### Required action
Across the listing below, how many lines contain "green"? Answer with the number and nothing else.

### Information provided
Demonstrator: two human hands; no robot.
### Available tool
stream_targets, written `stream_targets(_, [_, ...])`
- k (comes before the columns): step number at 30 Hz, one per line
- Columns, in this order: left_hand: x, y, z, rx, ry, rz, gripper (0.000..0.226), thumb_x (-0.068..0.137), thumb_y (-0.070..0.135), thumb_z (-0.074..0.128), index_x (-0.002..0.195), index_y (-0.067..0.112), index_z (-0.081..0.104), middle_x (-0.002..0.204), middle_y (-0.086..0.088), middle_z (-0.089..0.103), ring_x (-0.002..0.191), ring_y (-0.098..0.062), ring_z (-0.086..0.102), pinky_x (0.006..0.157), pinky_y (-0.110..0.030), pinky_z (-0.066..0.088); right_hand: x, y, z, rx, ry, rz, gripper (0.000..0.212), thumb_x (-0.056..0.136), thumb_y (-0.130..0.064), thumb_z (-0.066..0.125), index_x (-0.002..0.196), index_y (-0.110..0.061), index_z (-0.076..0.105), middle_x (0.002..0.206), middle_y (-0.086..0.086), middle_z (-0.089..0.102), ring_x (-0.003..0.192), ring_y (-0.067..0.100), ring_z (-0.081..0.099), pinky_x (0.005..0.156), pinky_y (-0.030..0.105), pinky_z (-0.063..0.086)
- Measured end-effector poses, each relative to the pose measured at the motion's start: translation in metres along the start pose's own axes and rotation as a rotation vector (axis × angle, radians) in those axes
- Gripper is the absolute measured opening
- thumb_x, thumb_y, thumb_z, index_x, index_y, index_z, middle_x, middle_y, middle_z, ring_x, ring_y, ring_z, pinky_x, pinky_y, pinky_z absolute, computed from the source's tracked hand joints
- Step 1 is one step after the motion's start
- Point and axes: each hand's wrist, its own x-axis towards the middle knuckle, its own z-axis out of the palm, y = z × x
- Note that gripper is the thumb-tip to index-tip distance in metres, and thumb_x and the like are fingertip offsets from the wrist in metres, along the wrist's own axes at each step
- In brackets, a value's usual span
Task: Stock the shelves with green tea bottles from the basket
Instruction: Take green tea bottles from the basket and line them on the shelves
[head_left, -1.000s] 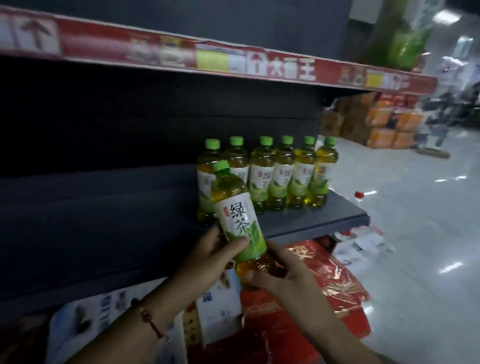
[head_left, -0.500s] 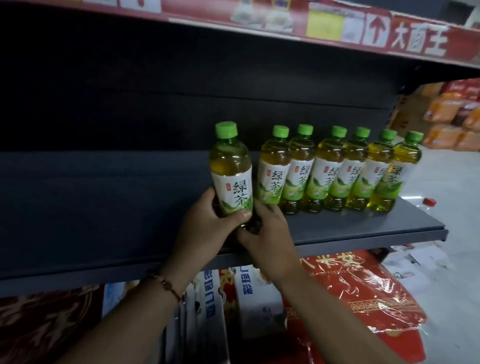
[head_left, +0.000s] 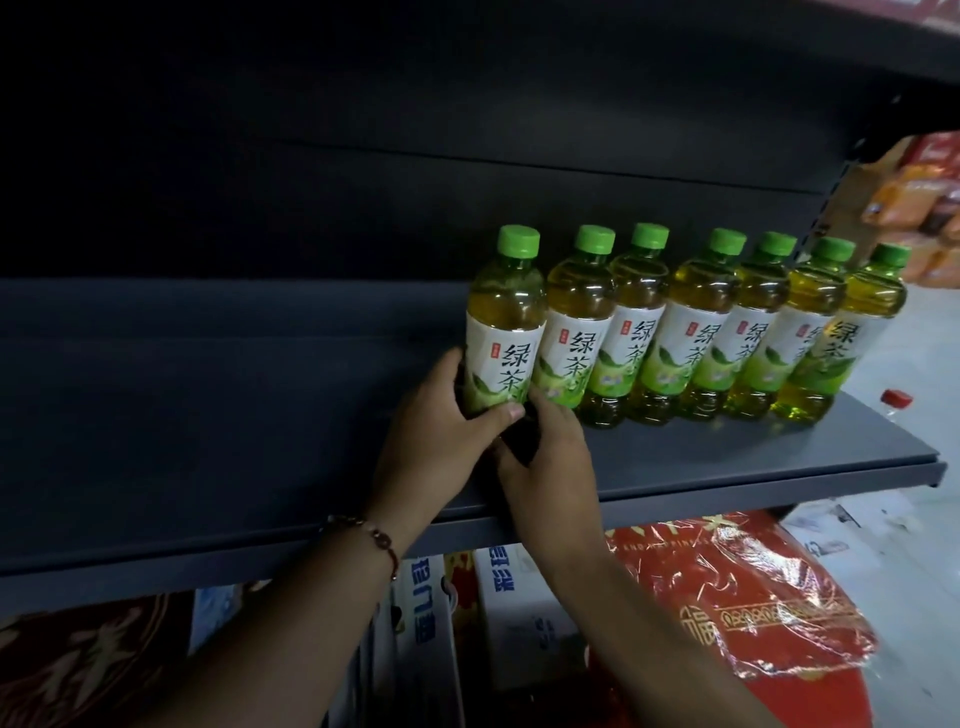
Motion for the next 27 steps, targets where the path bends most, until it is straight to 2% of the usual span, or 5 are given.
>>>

### Written response
2